Vaniver comments on AGI Ruin: A List of Lethalities

Vaniver 8 Jun 2022 18:36 UTC
LW: 7 AF: 2
1
AF
Why is the process by which humans come to reliably care about the real world
IMO this process seems pretty unreliable and fragile, to me. Drugs are popular; video games are popular; people-in-aggregate put more effort into obtaining imaginary afterlives than life extension or cryonics.
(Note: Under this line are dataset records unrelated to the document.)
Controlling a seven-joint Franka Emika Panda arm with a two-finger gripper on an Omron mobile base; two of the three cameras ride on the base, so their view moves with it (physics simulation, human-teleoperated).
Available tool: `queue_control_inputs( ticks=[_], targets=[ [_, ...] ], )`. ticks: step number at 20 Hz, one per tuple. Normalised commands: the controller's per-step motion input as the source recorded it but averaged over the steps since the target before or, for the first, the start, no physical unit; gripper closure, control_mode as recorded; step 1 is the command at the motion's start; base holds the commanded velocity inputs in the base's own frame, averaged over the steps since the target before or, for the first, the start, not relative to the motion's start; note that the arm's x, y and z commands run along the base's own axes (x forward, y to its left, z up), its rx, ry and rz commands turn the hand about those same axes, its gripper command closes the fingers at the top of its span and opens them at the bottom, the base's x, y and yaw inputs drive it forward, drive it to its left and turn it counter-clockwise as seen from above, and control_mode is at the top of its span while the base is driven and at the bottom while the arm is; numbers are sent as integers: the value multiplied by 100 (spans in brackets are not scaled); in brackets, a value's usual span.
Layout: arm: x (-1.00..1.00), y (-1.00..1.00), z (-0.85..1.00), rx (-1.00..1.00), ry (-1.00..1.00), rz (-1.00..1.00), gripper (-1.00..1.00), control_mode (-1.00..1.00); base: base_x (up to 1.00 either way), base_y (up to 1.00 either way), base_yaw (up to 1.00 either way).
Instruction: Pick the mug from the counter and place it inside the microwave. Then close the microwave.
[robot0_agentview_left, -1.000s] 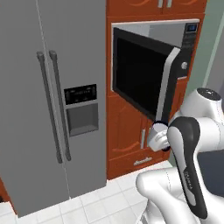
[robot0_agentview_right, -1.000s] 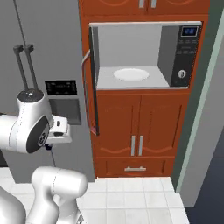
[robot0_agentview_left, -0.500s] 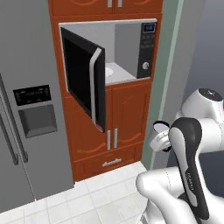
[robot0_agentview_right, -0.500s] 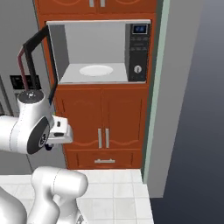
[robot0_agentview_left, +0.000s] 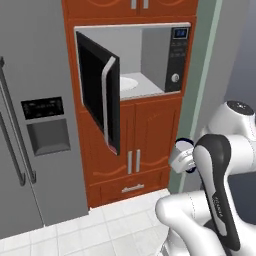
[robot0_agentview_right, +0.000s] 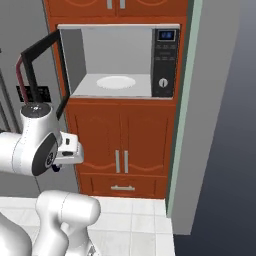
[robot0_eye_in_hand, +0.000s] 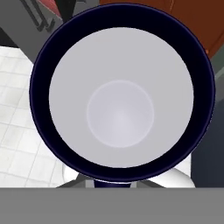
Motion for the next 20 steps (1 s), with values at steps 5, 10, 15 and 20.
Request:
queue_control_inputs(
  ticks=[5,10,15,20],
  targets=[
    [0,0,0,0,0,0,100,100,67,-9,18],
    [0,0,0,0,0,0,100,100,53,-30,2],
    [0,0,0,0,0,0,100,100,47,-37,0],
    [0,0,0,0,0,0,100,100,39,-31,3]
  ],
)
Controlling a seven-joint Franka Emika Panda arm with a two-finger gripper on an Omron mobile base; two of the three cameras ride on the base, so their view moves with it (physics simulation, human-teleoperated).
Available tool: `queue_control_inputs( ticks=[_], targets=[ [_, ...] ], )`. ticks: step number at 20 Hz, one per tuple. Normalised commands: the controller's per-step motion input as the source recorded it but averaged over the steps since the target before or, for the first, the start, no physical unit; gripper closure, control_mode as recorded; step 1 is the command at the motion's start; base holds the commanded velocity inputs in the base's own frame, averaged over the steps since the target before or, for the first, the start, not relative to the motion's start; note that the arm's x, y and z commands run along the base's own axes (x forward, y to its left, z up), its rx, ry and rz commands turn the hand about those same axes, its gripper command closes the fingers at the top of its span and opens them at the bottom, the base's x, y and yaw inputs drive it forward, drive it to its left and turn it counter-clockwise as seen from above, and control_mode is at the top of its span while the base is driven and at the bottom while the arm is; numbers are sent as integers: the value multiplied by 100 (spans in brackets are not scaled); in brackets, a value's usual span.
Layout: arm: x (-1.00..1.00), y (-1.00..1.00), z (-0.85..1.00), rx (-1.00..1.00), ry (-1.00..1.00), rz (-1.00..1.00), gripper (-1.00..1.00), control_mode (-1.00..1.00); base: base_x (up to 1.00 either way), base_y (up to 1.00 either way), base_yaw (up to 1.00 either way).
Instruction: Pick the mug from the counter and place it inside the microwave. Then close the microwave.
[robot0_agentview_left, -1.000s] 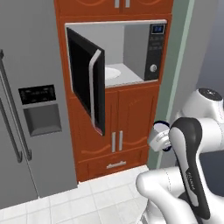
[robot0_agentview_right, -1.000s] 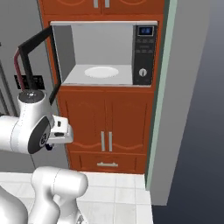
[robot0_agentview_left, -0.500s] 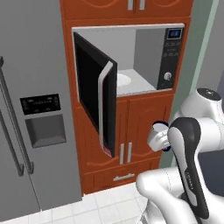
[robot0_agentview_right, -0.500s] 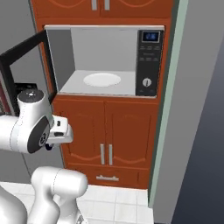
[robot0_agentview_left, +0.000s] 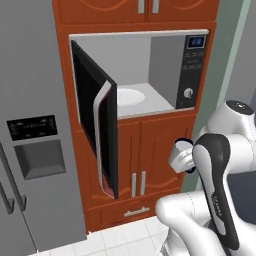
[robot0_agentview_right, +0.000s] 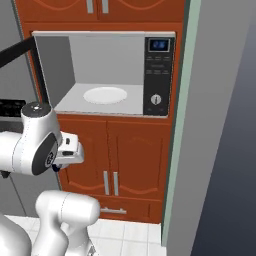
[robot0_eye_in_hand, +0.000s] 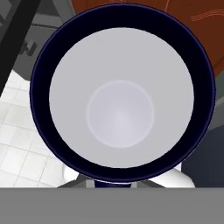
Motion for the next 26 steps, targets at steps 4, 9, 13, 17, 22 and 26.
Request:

But also humans have a much harder time ‘optimizing against themselves’ than AIs will, I think. I don’t have a great mechanistic sense of what it will look like for an AI to reliably care about the real world.
- TurnTrout 8 Jun 2022 19:01 UTC
  LW: 3 AF: 2
  1
  AF Parent
  One of the problems with English is that it doesn’t natively support orders of magnitude for “unreliable.” Do you mean “unreliable” as in “between 1% and 50% of people end up with part of their values not related to objects-in-reality”, or as in “there is no a priori reason why anyone would ever care about anything not directly sensorially observable, except as a fluke of their training process”? Because the latter is what current alignment paradigms mispredict, and the former might be a reasonable claim about what really happens for human beings.
  EDIT: My reader-model is flagging this whole comment as pedagogically inadequate, so I’ll point to the second half of section 5 in my shard theory document.